Unnamed: 0,review,sentiment
0,i went and saw this movie last night after bei...,1
1,actor turned director bill paxton follows up h...,1
2,as a recreational golfer with some knowledge o...,1
3,i saw this film in a sneak preview and it is d...,1
4,bill paxton has taken the true story of the 19...,1


### **Processing documents into tokens**

- Split the text corpora into individual elements.
- One way to `tokenize` documents is to split them into individual words by splitting the cleaned documents at their whitespace characters:

In [26]:
import nltk
from nltk.stem.porter import PorterStemmer

def tokenizer(text):
    return text.split()

# Porter stemming algorithm
porter = PorterStemmer()

def tokenizer_porter(text):
    return [porter.stem(word) for word in text.split()]

In [27]:
tokenizer('runners like running and thus they run')

['runners', 'like', 'running', 'and', 'thus', 'they', 'run']

In [28]:
tokenizer_porter('runners like running and thus they run')

['runner', 'like', 'run', 'and', 'thu', 'they', 'run']

- Using the `PorterStemmer` from the `nltk` package, we modified our tokenizer function to reduce words to their root form, which was illustrated by the simple preceding example where the word 'running' was stemmed to its root form 'run'.

**Stemming algorithms**

While stemming can create non-real words, such as `'thu' (from 'thus')`, as shown in the previous example, a technique called `lemmatization` aims to obtain the canonical (grammatically correct) forms of individual words—the so-called `lemmas`. However, `lemmatization` is computationally more difficult and expensive compared to `stemming` and, in practice, it has been observed that stemming and `lemmatization` have little impact on the performance of text classification.

**Stop word removal**

Stop words are common words like `"the,"` `"a,"` and `"is"` that are often removed during Natural Language Processing (NLP) to reduce noise and focus on more meaningful content.
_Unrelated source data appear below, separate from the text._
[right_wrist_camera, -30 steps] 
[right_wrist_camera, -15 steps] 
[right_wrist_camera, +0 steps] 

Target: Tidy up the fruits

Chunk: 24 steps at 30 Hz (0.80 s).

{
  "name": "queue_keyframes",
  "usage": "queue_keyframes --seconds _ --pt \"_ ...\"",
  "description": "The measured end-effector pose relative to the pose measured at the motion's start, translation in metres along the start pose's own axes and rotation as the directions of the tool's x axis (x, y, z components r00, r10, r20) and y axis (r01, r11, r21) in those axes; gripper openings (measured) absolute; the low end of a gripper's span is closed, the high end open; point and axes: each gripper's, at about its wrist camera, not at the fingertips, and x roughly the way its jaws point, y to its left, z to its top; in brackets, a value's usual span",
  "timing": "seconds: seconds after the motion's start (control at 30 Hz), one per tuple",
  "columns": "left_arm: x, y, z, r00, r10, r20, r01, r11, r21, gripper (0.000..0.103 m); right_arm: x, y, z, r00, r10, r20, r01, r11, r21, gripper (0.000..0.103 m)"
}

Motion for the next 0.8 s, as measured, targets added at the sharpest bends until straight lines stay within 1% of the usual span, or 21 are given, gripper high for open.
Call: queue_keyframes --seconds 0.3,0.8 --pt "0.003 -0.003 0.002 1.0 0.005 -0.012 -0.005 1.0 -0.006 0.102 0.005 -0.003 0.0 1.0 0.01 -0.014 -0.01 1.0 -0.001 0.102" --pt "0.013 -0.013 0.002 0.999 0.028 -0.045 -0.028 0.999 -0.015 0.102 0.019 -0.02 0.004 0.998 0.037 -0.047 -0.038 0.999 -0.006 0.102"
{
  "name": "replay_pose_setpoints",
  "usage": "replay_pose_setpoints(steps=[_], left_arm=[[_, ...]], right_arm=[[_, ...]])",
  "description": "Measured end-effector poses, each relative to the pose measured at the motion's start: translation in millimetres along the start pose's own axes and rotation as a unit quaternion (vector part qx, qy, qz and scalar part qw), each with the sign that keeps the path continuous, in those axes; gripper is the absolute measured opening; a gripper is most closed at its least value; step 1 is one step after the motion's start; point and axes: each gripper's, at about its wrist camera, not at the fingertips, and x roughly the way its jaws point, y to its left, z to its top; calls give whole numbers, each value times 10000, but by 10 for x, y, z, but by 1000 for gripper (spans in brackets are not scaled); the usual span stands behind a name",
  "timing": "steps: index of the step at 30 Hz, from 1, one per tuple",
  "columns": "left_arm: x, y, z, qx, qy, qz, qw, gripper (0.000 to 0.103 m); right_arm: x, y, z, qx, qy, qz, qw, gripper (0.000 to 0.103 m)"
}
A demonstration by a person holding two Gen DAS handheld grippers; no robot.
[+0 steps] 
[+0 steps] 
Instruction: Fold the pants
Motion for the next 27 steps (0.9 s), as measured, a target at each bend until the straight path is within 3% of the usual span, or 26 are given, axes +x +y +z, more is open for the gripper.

By removing these high-frequency, low-information words, NLP tasks become more efficient and accurate, improving performance in areas like search engines and topic modeling. However, their removal is not always necessary, and in some contexts, such as sentiment analysis where words like `"not"` are crucial, they should be retained.


**Why stop words are removed**

- `Increase efficiency:` Removing stop words reduces the amount of data that needs to be processed, which can speed up analysis and reduce computational costs. 

- `Improve accuracy:` It helps algorithms focus on the most informative words, leading to more accurate results in tasks like search and topic modeling. 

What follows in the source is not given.